Ce énième drame ouvrira-t-il un jour les yeux des gouvernements français et comoriens sur la nécessité d’assurer la liberté de circulation des personnes et des biens dans l’archipel des Comores? Les gouvernements français et comoriens successifs portent une lourde responsabilité dans ces drames à répétition qui endeuillent régulièrement les familles françaises et comoriennes en raison de leur mauvaise foi dans les discussions qu’ils mènent depuis des décennies pour  surmonter le litige territorial qui les oppose.

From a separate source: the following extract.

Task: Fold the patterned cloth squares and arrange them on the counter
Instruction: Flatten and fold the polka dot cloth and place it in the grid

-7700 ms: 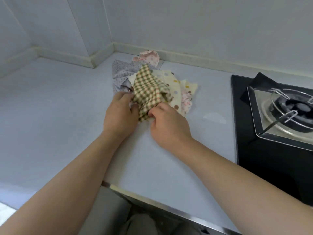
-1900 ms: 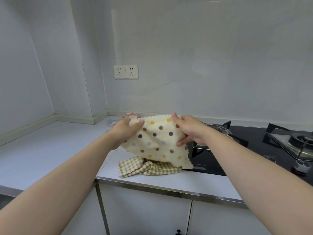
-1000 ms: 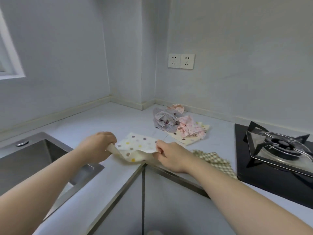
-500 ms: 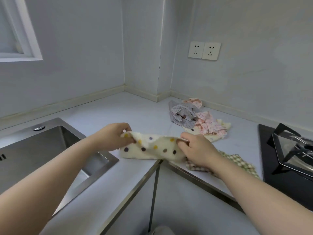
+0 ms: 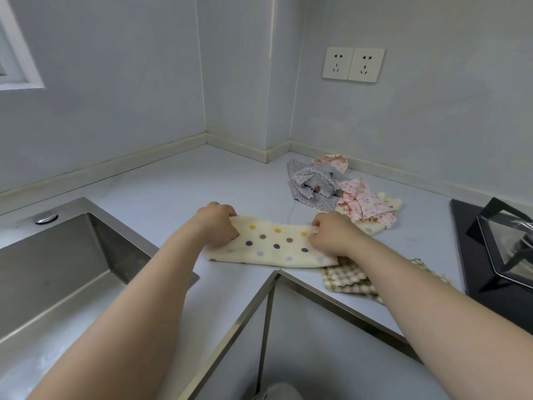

La répression et la lutte contre l’immigration clandestine du gouvernement français  ne mèneront nulle part.  Elles n’arrêteront pas les départs quotidiens des kwassa-Kwassa des côtes anjouanaises vers les côtes mahoraises.   Selon les chiffres de la préfecture de Mayotte, en 2013, 476 Kwassa Kwassa avaient été  interceptés au large de l’île de Mayotte avec 11 000 personnes à leur bord. En 2014, 597 kwassa Kwassa ont été interceptés avec 12 879 personnes à leur bord. Les chiffres de l’année 2015 risquent de battre tous les records d’interception !

La liberté de circulation des biens et des personnes entre les habitants de l’archipel des Comores est la seule solution viable pour arrêter cette tragédie qui tue plusieurs centaines de personnes par an, notamment des enfants et des femmes. Cette liberté de circulation permettra surtout aux autorités compétentes de mieux contrôler les entrées et les sorties des personnes et encourager les voyageurs à emprunter des moyens de transport qui répondent aux normes de sécurité.